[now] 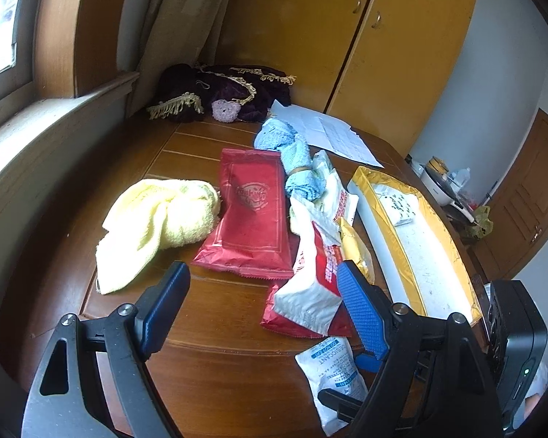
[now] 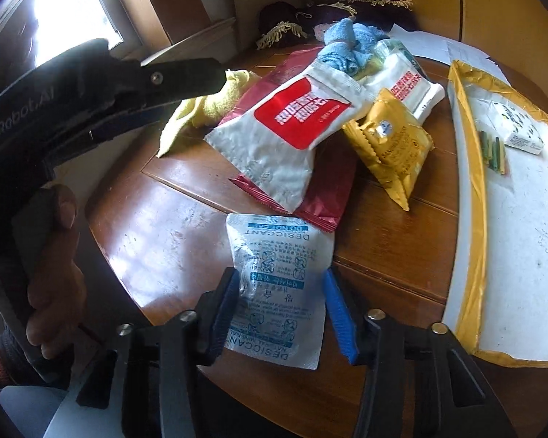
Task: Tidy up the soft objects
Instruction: 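Lower the right gripper onto the white desiccant packet and close on it, then carry the desiccant packet with the right gripper while the left gripper grasps the white-red wipe pack, then lower both held packets into the tray and open both grippers, then close the right gripper on the yellow cracker packet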
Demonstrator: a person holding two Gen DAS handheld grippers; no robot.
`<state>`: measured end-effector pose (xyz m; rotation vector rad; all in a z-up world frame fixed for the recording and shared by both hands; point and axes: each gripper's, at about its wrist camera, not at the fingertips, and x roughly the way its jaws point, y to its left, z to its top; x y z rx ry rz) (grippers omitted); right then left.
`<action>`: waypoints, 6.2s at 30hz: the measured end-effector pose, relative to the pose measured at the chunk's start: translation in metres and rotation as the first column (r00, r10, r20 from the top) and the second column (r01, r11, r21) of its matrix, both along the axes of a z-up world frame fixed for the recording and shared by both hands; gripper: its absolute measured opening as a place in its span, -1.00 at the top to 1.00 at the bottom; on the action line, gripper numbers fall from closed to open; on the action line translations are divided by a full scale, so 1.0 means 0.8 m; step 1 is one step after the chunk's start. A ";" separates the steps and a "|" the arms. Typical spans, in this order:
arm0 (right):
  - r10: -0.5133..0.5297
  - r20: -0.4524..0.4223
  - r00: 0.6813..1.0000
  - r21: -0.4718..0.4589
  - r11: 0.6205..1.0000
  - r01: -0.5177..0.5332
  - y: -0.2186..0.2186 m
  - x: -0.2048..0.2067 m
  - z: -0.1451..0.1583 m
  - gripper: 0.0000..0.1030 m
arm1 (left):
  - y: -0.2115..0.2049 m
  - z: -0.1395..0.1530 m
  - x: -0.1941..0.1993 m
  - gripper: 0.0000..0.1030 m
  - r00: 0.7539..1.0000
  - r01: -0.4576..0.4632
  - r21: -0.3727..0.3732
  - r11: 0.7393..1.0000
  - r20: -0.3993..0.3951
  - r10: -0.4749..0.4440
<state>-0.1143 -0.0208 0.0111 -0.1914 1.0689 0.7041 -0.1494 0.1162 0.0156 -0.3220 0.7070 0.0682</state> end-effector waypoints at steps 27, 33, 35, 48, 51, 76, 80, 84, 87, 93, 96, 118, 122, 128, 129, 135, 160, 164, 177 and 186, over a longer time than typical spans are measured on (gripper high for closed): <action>-0.005 -0.006 1.000 0.087 0.996 0.006 -0.039 -0.009 0.005 0.37 | -0.082 -0.049 0.066 -0.08 0.966 0.205 0.279 0.938 -0.210 -0.148; 0.008 -0.010 1.000 0.123 0.992 -0.007 -0.040 -0.013 0.007 0.44 | -0.062 -0.034 0.044 0.13 0.978 0.177 0.160 0.971 -0.138 -0.155; 0.019 -0.004 1.000 0.133 0.991 -0.018 -0.040 -0.015 0.010 0.47 | -0.055 -0.028 0.038 0.13 0.983 0.159 0.137 0.978 -0.112 -0.144; -0.022 0.131 0.991 0.338 0.941 -0.024 -0.085 -0.030 0.064 0.48 | -0.018 0.030 0.011 0.14 0.987 0.095 -0.156 0.983 0.140 -0.073; -0.081 0.134 0.988 0.361 0.932 0.027 -0.108 -0.019 0.076 0.48 | -0.029 0.042 0.017 0.14 0.980 0.130 -0.189 0.973 0.173 -0.097; -0.527 0.097 0.844 0.186 0.843 0.505 -0.230 0.099 0.031 0.48 | -0.161 0.018 0.097 0.14 0.937 0.348 -0.160 0.924 0.085 -0.338; -0.539 0.007 0.842 0.188 0.828 0.528 -0.221 0.093 0.008 0.47 | -0.177 0.008 0.106 0.14 0.931 0.364 -0.154 0.918 0.061 -0.359; -0.523 -0.006 0.852 0.190 0.836 0.515 -0.198 0.073 0.006 0.47 | -0.177 -0.001 0.108 0.14 0.934 0.356 -0.152 0.922 0.041 -0.354; -0.508 -0.013 0.861 0.206 0.842 0.499 -0.193 0.070 0.006 0.47 | -0.175 -0.008 0.112 0.14 0.936 0.350 -0.164 0.922 0.022 -0.351; -0.561 0.011 0.828 0.190 0.814 0.549 -0.211 0.076 0.006 0.47 | -0.184 -0.009 0.114 0.14 0.932 0.361 -0.141 0.922 0.021 -0.362; -0.568 0.036 0.822 0.172 0.814 0.555 -0.213 0.079 0.009 0.47 | -0.191 -0.010 0.118 0.14 0.929 0.368 -0.134 0.920 0.018 -0.369; -0.615 0.017 0.788 0.219 0.772 0.597 -0.243 0.078 0.025 0.15 | -0.188 -0.018 0.122 -0.29 0.908 0.411 -0.232 0.881 0.018 -0.419; -0.604 0.077 0.793 0.283 0.776 0.564 -0.233 0.061 0.051 -0.25 | -0.154 -0.003 0.100 -0.43 0.936 0.352 -0.238 0.905 0.066 -0.346; -0.495 0.117 0.861 0.349 0.832 0.431 -0.186 0.049 0.079 -0.29 | -0.090 0.007 0.068 -0.43 0.978 0.197 -0.185 0.963 0.098 -0.181; -0.465 0.122 0.877 0.351 0.847 0.400 -0.174 0.049 0.080 -0.29 | -0.080 0.005 0.068 -0.43 0.983 0.174 -0.175 0.969 0.096 -0.159; -0.302 0.104 0.948 0.339 0.907 0.251 -0.098 0.048 0.068 -0.29 | -0.029 -0.010 0.055 -0.43 0.997 0.059 -0.156 0.986 0.064 -0.049; -0.278 0.050 0.959 0.134 0.954 0.269 -0.010 0.094 0.035 -0.06 | 0.024 -0.025 0.042 -0.43 0.999 -0.014 -0.209 0.978 0.045 0.024; -0.308 0.074 0.949 0.037 0.951 0.306 0.005 0.103 0.026 -0.09 | 0.024 -0.024 0.044 -0.43 0.999 -0.016 -0.199 0.980 0.042 0.025; -0.298 0.167 0.940 -0.110 0.942 0.318 0.024 0.097 0.017 0.10 | 0.040 -0.011 0.069 -0.43 0.997 -0.078 -0.025 0.997 0.015 0.078; -0.290 0.167 0.942 -0.060 0.951 0.303 0.017 0.087 0.020 0.16 | 0.112 -0.036 0.074 -0.43 0.972 -0.235 -0.104 0.967 -0.058 0.230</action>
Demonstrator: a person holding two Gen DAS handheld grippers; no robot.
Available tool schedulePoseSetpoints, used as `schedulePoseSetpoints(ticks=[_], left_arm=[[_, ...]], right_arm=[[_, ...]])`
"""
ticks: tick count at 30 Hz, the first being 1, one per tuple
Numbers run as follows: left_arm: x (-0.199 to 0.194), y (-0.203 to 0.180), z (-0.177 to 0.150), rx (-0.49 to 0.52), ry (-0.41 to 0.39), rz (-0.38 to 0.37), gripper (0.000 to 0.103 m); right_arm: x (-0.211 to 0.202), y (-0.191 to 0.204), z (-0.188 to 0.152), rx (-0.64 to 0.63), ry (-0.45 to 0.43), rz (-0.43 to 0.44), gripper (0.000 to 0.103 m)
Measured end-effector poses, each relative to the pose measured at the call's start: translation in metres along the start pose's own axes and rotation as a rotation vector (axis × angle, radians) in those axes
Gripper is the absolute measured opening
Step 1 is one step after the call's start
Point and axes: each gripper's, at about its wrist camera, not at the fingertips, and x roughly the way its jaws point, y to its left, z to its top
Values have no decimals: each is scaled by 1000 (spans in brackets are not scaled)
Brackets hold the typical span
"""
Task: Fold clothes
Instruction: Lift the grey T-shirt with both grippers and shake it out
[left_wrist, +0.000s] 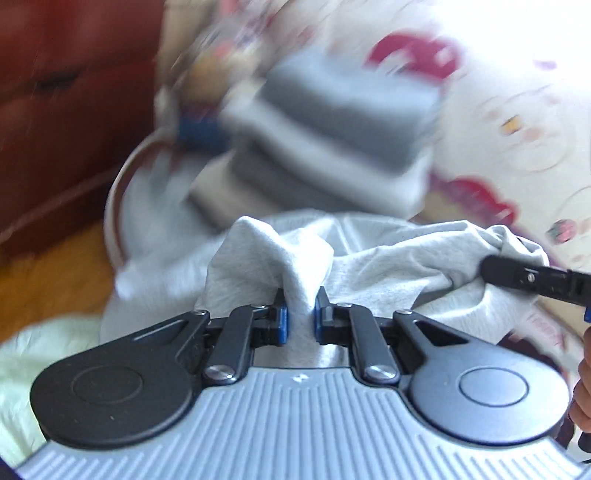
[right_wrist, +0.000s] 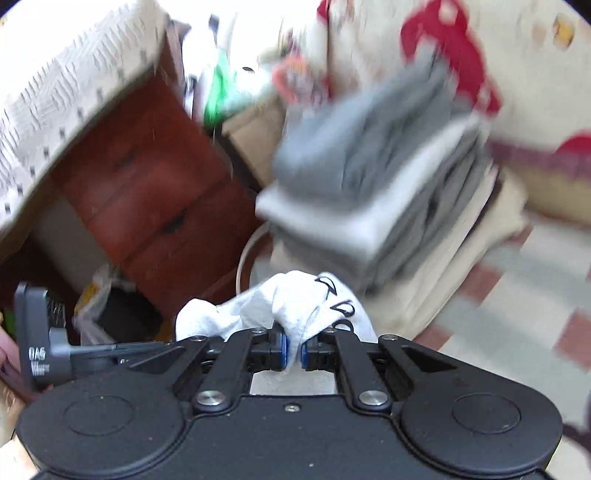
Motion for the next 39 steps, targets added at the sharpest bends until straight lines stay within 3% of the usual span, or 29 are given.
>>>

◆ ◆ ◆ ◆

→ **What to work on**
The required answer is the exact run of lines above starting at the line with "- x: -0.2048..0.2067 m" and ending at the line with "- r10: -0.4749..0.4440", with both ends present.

→ **Exercise answer**
  - x: -0.2048..0.2067 m
  - z: -0.1451..0.1583 m
  - gripper: 0.0000..0.1030 m
arm1 (left):
  - y: -0.2115..0.2049 m
  - z: -0.1395..0.1530 m
  - x: -0.1941..0.1993 m
  - gripper: 0.0000..0.1030 m
  - r00: 0.7539..1.0000
  - r01: -0.4576..0.4632
  - r21: -0.3727..0.3732
  - r11: 0.7393..1.0000
  - r20: -0.3993..0.3951
  - r10: -0.4749..0.4440

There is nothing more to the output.